### WHAT THE EXERCISE ASKS
Show, in full, each line of the data that contains "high".

[Stored data]
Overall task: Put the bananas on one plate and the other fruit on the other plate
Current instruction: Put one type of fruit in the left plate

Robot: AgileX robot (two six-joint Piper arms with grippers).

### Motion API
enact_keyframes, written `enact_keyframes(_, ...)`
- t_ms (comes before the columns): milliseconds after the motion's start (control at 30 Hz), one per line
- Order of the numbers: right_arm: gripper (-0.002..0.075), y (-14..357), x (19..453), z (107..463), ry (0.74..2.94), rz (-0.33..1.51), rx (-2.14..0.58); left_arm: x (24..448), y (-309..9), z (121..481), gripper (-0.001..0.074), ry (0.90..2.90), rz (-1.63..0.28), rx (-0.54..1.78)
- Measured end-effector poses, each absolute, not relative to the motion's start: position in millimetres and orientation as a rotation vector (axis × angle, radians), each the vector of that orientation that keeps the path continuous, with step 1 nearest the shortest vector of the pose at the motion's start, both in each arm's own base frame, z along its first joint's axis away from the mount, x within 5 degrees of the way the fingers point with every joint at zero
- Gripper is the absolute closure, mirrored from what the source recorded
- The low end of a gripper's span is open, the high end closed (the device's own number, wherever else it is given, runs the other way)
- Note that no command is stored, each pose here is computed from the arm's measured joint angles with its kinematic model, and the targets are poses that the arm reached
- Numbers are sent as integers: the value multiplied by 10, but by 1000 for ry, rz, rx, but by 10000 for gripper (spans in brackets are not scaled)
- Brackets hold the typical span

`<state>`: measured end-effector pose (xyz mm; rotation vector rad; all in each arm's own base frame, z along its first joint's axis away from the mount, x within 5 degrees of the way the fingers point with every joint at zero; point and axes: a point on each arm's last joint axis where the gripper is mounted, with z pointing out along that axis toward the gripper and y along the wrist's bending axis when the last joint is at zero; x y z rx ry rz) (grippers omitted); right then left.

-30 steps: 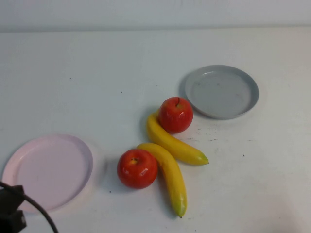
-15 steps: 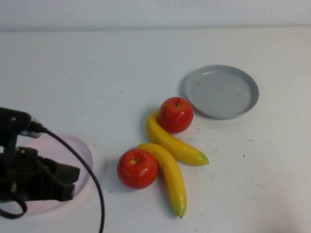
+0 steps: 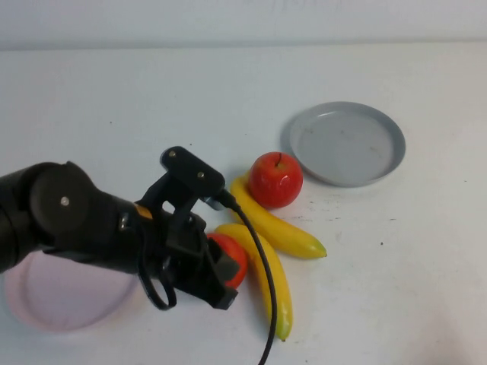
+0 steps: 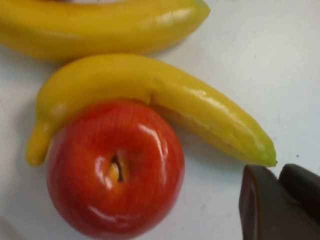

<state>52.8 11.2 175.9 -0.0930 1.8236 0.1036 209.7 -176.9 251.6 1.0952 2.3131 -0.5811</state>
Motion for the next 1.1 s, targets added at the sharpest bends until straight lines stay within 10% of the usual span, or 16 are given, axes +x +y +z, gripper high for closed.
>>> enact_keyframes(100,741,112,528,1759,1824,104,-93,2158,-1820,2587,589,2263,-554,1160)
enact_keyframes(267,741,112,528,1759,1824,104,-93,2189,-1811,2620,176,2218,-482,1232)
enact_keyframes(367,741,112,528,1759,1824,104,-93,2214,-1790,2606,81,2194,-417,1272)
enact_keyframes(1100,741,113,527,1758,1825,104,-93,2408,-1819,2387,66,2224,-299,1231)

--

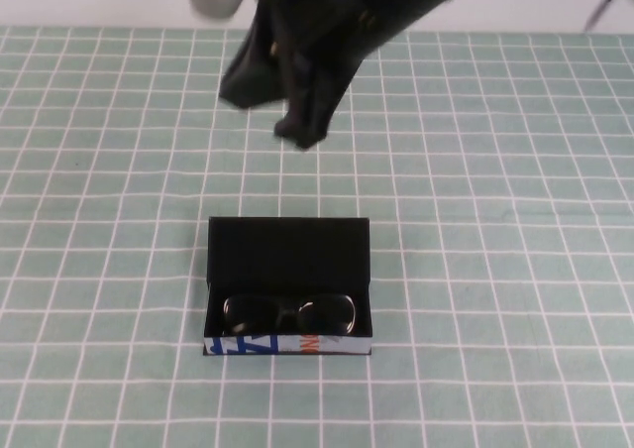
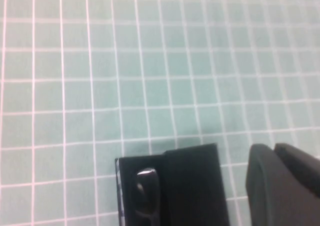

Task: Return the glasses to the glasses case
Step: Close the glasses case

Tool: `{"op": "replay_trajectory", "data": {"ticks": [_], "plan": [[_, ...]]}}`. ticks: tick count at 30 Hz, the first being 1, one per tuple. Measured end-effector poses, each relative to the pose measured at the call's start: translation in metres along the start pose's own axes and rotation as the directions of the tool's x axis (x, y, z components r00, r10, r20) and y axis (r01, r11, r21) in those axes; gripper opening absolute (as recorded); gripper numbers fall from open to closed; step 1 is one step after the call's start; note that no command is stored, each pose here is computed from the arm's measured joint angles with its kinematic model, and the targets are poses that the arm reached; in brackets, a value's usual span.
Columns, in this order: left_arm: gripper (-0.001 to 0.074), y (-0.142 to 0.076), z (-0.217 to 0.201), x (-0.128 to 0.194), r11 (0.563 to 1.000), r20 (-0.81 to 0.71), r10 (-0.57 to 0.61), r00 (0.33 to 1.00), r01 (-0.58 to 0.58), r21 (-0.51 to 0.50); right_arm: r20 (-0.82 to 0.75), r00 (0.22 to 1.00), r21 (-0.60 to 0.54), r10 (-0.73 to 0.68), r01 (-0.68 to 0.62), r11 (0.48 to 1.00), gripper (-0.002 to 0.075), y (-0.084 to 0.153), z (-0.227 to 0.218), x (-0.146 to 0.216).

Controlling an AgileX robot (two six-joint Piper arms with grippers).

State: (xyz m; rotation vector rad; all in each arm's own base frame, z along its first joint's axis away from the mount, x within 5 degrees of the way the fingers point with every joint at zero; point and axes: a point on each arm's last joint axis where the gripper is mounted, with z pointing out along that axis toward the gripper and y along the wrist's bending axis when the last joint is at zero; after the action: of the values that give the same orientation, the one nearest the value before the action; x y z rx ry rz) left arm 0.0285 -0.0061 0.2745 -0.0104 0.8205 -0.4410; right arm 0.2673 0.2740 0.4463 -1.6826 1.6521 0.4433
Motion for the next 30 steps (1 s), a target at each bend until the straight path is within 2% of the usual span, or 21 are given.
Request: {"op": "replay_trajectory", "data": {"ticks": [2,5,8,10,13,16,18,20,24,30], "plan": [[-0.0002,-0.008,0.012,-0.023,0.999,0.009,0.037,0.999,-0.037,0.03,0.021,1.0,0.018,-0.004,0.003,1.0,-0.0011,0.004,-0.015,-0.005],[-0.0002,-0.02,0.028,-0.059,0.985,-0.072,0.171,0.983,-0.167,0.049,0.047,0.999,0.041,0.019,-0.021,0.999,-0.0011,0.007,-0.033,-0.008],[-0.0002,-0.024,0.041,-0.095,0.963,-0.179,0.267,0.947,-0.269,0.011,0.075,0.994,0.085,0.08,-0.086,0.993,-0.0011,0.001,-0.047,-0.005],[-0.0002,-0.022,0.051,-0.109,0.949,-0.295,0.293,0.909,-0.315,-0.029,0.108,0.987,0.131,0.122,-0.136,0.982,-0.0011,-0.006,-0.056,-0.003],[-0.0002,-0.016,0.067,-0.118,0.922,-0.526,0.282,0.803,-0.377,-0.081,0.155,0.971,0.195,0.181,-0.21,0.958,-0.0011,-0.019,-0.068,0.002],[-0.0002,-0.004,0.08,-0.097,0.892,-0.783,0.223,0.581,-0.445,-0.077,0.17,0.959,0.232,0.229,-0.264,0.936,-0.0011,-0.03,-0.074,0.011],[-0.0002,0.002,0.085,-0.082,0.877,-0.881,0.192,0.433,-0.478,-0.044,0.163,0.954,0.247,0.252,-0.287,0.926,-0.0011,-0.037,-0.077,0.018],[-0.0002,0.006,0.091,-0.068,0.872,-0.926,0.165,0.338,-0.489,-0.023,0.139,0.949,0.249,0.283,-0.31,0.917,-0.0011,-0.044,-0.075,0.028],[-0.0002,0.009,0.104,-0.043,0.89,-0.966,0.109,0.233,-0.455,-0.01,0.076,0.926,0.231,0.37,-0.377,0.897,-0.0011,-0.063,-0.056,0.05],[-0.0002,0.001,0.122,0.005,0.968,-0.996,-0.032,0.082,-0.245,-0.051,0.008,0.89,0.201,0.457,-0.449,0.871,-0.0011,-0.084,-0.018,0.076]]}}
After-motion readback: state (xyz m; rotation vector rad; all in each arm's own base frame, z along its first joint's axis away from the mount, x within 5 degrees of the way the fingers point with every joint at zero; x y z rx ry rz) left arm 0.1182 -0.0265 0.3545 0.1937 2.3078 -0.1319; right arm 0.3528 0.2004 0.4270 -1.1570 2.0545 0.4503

### WRITTEN REPLY
- The low end of a gripper's span is open, the high end closed (the device's own number, wherever else it is given, runs the other way)
Motion for the next 1.1 s, targets added at the sharpest bends until straight lines stay within 10% of the usual span, or 16 are given, axes +x +y +z, gripper high for closed.

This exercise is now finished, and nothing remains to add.